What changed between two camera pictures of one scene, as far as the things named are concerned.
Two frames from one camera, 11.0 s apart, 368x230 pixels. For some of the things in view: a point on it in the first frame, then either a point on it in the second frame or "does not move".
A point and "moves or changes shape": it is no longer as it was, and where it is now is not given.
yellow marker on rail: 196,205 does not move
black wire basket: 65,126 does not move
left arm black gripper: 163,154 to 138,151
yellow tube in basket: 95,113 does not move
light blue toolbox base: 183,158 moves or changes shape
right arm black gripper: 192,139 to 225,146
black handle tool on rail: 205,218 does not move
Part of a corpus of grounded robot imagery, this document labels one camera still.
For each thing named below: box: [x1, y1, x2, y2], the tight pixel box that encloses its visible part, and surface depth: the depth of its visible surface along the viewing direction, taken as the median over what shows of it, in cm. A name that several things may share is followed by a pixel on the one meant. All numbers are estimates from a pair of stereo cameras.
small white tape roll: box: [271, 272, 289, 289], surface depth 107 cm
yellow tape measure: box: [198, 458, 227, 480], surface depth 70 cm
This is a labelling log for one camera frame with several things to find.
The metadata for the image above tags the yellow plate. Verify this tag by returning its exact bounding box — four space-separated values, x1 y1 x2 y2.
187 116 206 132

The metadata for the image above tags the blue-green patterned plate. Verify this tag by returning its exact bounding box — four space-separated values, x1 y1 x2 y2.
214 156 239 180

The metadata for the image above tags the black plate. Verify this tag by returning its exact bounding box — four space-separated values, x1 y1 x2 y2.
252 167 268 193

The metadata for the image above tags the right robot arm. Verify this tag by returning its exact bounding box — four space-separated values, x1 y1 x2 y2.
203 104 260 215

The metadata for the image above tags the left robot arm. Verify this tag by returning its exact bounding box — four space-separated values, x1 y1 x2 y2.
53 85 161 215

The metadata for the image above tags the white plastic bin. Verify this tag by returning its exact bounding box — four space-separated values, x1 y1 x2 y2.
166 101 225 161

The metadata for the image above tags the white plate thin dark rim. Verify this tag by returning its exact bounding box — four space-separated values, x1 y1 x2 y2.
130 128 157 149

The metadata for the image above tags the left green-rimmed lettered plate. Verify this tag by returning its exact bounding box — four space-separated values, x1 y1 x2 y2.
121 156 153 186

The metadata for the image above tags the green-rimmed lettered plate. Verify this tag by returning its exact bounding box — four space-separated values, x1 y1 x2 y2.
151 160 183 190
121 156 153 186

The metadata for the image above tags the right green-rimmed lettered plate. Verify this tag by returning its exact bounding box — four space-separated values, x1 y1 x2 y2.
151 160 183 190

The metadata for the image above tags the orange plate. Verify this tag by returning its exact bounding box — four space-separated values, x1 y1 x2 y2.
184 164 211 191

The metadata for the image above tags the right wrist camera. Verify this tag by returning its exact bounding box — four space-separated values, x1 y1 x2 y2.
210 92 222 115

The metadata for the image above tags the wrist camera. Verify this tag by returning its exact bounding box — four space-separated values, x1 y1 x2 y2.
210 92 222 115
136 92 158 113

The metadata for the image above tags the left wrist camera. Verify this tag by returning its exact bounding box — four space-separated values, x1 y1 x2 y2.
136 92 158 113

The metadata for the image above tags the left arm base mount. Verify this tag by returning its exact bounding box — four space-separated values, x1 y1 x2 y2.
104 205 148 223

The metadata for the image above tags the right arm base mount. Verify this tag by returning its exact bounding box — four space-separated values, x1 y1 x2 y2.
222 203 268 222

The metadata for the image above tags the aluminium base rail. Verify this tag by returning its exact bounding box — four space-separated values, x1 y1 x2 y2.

+ + +

YOUR OBJECTIVE: Each entry above is to be copied out exactly as written.

RESULT:
What changed between two camera pictures of one scene, as far as the things named are concerned.
Two frames from one camera, 11.0 s apart, 368x230 pixels. For some of the things in view: a point on it in the first frame, then either a point on it in the second frame or "does not move".
A point and "moves or changes shape": it is no longer as it was, and where it is now is not given.
yellow marker on rail: 196,205 does not move
black wire basket: 65,126 does not move
left arm black gripper: 163,154 to 138,151
yellow tube in basket: 95,113 does not move
light blue toolbox base: 183,158 moves or changes shape
right arm black gripper: 192,139 to 225,146
black handle tool on rail: 205,218 does not move
Part of a corpus of grounded robot imagery, this document labels one camera still.
For each thing named below: box: [x1, y1, x2, y2], the tight pixel box that encloses its visible part, and surface depth: the depth of its visible surface along the viewing direction, taken as the median over what shows of it, in cm. A name that several things may share is followed by a pixel on the one meant. All numbers are estimates from a pair of stereo cameras.
small white tape roll: box: [271, 272, 289, 289], surface depth 107 cm
yellow tape measure: box: [198, 458, 227, 480], surface depth 70 cm
This is a labelling log for one camera frame with several things to find.
The metadata for the image above tags the yellow plate. Verify this tag by returning its exact bounding box — four space-separated values, x1 y1 x2 y2.
187 116 206 132

The metadata for the image above tags the blue-green patterned plate. Verify this tag by returning its exact bounding box — four space-separated values, x1 y1 x2 y2.
214 156 239 180

The metadata for the image above tags the black plate. Verify this tag by returning its exact bounding box — four space-separated values, x1 y1 x2 y2.
252 167 268 193

The metadata for the image above tags the right robot arm. Verify this tag by returning its exact bounding box — four space-separated values, x1 y1 x2 y2.
203 104 260 215

The metadata for the image above tags the left robot arm. Verify this tag by returning its exact bounding box — four space-separated values, x1 y1 x2 y2.
53 85 161 215

The metadata for the image above tags the white plastic bin. Verify this tag by returning its exact bounding box — four space-separated values, x1 y1 x2 y2.
166 101 225 161

The metadata for the image above tags the white plate thin dark rim. Verify this tag by returning its exact bounding box — four space-separated values, x1 y1 x2 y2.
130 128 157 149

The metadata for the image above tags the left green-rimmed lettered plate. Verify this tag by returning its exact bounding box — four space-separated values, x1 y1 x2 y2.
121 156 153 186

The metadata for the image above tags the green-rimmed lettered plate. Verify this tag by returning its exact bounding box — four space-separated values, x1 y1 x2 y2.
151 160 183 190
121 156 153 186

The metadata for the image above tags the right green-rimmed lettered plate. Verify this tag by returning its exact bounding box — four space-separated values, x1 y1 x2 y2.
151 160 183 190

The metadata for the image above tags the orange plate. Verify this tag by returning its exact bounding box — four space-separated values, x1 y1 x2 y2.
184 164 211 191

The metadata for the image above tags the right wrist camera. Verify this tag by returning its exact bounding box — four space-separated values, x1 y1 x2 y2.
210 92 222 115

The metadata for the image above tags the wrist camera. Verify this tag by returning its exact bounding box — four space-separated values, x1 y1 x2 y2.
210 92 222 115
136 92 158 113

The metadata for the image above tags the left wrist camera. Verify this tag by returning its exact bounding box — four space-separated values, x1 y1 x2 y2.
136 92 158 113

The metadata for the image above tags the left arm base mount. Verify this tag by returning its exact bounding box — four space-separated values, x1 y1 x2 y2.
104 205 148 223

The metadata for the image above tags the right arm base mount. Verify this tag by returning its exact bounding box — four space-separated values, x1 y1 x2 y2.
222 203 268 222

The metadata for the image above tags the aluminium base rail. Verify this tag by returning its exact bounding box — four space-separated values, x1 y1 x2 y2.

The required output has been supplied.